The day at Pentonville began at 5:30 a.m.[23] A sharp bell rang to wake the prisoners. They would rise, wash with cold water, and clean their cells. During winter months, "one has to get up long before daybreak and in the dark-cold cell begin one's work by the flaring gas-jet."[24] An inspection of the cells would follow, in which the prisoner was required to display his few possessions according to a rigorous formula. The procedure was always a misery for Wilde: "I had to keep everything in my cell in its exact place. . . and if I neglected this even in the slightest, I was punished. The punishment was so horrible to me that I often started up in my sleep to feel if each thing was where the regulations would have it, and not an inch either to the right or to the left."[25]
Only after the inspection would the inmates be allowed to empty the lavatory bucket -- their "slops." Thin cocoa and stale bread would then be served for breakfast. At 7:30, if the weather was suitable, the prisoners would be permitted 45 minutes of exercise in the yard, silently walking in a circle.[26]
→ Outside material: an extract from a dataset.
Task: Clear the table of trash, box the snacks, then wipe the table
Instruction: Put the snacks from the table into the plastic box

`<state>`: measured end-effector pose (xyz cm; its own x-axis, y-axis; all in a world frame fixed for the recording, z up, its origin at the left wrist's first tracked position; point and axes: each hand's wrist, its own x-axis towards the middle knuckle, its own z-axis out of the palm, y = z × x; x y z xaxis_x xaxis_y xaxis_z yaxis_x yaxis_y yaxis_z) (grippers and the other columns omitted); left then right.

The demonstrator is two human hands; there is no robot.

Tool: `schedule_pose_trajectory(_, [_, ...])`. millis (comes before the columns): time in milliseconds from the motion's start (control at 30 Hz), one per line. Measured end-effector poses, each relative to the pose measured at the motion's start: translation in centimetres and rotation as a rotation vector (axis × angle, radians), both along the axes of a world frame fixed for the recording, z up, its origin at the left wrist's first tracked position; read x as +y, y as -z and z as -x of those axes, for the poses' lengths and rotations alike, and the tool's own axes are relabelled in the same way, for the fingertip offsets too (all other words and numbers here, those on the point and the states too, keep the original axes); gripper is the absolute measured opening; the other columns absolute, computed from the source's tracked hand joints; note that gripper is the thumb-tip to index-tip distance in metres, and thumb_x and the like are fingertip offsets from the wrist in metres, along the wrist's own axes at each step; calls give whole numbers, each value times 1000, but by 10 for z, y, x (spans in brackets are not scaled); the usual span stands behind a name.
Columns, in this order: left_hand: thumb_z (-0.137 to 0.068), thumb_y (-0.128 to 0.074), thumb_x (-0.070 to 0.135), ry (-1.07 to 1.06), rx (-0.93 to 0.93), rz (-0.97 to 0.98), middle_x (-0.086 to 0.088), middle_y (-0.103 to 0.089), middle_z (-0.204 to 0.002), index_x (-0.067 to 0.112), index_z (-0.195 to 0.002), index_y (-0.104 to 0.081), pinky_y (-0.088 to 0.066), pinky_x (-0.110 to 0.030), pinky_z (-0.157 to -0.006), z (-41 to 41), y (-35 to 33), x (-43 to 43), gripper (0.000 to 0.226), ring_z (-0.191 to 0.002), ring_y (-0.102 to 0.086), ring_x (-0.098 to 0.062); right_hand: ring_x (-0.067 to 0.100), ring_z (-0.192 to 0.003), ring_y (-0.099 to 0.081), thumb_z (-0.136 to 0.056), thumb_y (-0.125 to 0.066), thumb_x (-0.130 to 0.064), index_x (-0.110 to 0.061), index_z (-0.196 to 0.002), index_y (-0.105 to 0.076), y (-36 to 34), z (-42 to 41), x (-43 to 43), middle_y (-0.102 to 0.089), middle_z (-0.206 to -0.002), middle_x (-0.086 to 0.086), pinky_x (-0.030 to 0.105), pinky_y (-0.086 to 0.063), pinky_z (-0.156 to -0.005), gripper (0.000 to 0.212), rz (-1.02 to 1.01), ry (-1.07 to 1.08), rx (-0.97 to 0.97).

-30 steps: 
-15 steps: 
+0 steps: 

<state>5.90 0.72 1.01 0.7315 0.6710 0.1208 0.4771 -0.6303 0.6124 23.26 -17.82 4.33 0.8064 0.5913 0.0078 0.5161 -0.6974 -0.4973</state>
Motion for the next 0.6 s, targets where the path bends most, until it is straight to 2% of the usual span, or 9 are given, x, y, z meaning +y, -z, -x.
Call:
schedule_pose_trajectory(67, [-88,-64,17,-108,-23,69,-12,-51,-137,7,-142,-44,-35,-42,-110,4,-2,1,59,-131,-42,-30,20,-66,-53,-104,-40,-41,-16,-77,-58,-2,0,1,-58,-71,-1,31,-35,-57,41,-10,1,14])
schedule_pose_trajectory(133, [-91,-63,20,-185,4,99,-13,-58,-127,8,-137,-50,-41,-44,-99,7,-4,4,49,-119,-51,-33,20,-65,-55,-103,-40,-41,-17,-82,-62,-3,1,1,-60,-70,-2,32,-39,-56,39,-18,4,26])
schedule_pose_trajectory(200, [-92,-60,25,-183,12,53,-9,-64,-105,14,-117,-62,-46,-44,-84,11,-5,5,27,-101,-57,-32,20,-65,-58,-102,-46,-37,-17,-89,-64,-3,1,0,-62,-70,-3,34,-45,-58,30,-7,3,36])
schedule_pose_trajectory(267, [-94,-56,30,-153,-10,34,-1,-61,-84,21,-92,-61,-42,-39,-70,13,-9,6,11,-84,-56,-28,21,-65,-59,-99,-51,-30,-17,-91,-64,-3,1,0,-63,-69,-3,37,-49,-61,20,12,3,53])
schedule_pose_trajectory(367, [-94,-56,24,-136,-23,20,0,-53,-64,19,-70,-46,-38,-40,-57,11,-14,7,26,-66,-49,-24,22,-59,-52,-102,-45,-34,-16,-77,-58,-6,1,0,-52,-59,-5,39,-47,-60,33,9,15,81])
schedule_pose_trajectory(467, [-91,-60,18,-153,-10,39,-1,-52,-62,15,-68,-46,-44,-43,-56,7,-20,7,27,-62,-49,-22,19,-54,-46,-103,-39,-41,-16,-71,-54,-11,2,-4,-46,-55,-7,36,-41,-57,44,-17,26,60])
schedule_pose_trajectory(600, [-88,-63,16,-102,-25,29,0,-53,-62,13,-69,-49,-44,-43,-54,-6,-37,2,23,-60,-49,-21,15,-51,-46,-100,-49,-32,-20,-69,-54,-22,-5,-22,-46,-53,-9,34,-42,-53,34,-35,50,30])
At 9:30, it was required that they attend chapel. During services, the congregation sat in tiny booths, which one inmate described as "rows of upright coffins. . . each tier raised some two feet higher than the one in front, like the pit of a theatre, thus allowing the prisoners to see the chaplain, governor and chief warder. . . but quite preventing their seeing each other, or indeed looking anywhere but straight to their front."[27] Prison discipline was, of course, rigorously enforced during worship, with a chorus of guards sometimes competing with the parson's homilies: "Who is that speaking? I heard someone speaking!" "Tie up your cap strings, 27! You look like a cinder picker; you must learn to dress decently here!" "Hold up your head, 30; don't shuffle your feet." "Don't look about you, 12!"[28] The sermons, meanwhile, were hardly more encouraging. As one prisoner summed them up: "We were informed how wicked we were and how grateful we ought to be to society for giving us such an excellent opportunity to mend our ways."[29 The moralizing efforts proved particularly intolerable to Wilde. "I long to rise in my place, and cry out," he confided to a warder, "and tell the poor, disinherited wretches around me that it is not so; to tell them that they are society's victims, and that society has nothing to offer them but starvation in the streets, or starvation and cruelty in prison!"[30]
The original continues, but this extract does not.